Isabel Rock

 

about the artist

Like the artist herself, Isabel Rock's work is fun, quirky and brimming with life. The artist cleverly bridges the gulf between the sublime and the absurd; the jocular and the grotesque. Inspired in part by the nonsense literature of Edward Lear, Lewis Carroll and Roald Dahl, and in part by her rural upbringing and theatrical imagination, Isabel’s careful craftsmanship brings about images that can amuse as easily as they can horrify. Her work centres around the vices of greed and lust; cheerful phallic symbols redress the balance of sexual politics. This is a parry/riposte to the abundance of female nudity in the media and her dissatisfaction with a society in which beauty and physical perfection are worshipped in preference to intellectual merit. Rabelais describes how if we can laugh at something it ceases to be so frightening.
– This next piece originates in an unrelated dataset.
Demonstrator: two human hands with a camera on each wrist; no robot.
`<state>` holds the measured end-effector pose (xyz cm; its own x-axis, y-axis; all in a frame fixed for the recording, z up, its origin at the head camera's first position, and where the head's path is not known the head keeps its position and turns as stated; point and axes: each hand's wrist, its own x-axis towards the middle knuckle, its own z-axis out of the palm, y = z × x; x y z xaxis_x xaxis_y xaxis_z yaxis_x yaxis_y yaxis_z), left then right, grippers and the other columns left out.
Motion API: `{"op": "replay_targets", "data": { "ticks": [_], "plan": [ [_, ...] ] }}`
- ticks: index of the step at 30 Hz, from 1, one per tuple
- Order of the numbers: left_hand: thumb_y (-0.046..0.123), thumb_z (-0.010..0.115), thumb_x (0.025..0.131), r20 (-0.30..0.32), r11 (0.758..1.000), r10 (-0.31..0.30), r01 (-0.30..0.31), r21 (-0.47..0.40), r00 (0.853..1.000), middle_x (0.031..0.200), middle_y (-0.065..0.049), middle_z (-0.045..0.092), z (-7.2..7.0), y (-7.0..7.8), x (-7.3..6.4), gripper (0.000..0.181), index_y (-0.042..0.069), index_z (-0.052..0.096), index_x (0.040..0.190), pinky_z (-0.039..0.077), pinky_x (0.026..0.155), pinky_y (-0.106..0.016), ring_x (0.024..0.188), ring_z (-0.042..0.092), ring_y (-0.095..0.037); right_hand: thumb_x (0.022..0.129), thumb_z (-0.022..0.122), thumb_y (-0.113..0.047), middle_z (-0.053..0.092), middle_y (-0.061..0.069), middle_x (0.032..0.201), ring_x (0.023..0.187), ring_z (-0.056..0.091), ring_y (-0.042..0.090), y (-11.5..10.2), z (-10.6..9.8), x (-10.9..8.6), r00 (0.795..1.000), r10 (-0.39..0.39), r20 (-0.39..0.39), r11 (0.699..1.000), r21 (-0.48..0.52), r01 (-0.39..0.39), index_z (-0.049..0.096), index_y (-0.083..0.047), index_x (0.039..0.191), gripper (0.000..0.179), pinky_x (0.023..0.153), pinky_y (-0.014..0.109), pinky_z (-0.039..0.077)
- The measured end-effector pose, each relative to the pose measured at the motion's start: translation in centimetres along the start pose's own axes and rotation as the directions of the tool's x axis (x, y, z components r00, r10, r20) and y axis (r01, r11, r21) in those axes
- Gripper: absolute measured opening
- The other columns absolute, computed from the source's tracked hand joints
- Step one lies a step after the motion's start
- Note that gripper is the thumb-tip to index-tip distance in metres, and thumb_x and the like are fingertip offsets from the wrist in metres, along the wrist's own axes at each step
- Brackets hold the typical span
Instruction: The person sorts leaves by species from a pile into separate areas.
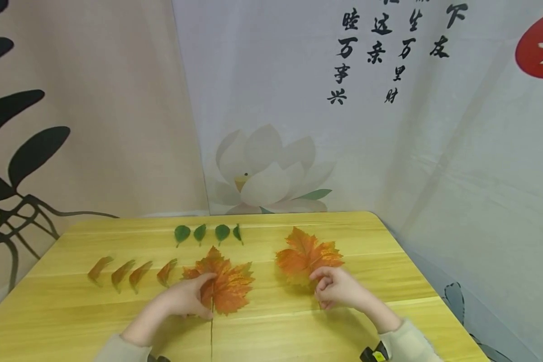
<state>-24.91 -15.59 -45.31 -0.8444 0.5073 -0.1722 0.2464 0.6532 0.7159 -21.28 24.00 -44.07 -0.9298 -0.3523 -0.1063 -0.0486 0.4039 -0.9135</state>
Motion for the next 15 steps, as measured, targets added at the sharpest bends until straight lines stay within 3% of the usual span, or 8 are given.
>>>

The absurdity and ridicule in her drawings investigate the relationship with the male and sexual desire, using distorted animals as a metaphor for human relationships to create a world inhabited by these lecherous slobbering beings, ever ready to consume or fornicate. Isabel develops these themes by the use of the grotesque and Carnivalesque.In 2013 Isabel was awarded a Fellowship from The Arts Foundation UK. A Graduate of the Royal College of Art, Isabel received her award from Anthony Gormley at a ceremony in London. Since January 2013 the young artist has not stood still exhibiting for the 5th time at the India Art Fair in Delhi, participating in Residencies in Senegal, Iceland, India and now working in Berlin. Rock has exhibited at the RA Summer Show in London and is due to have her first solo exhibition with the British Council in Delhi.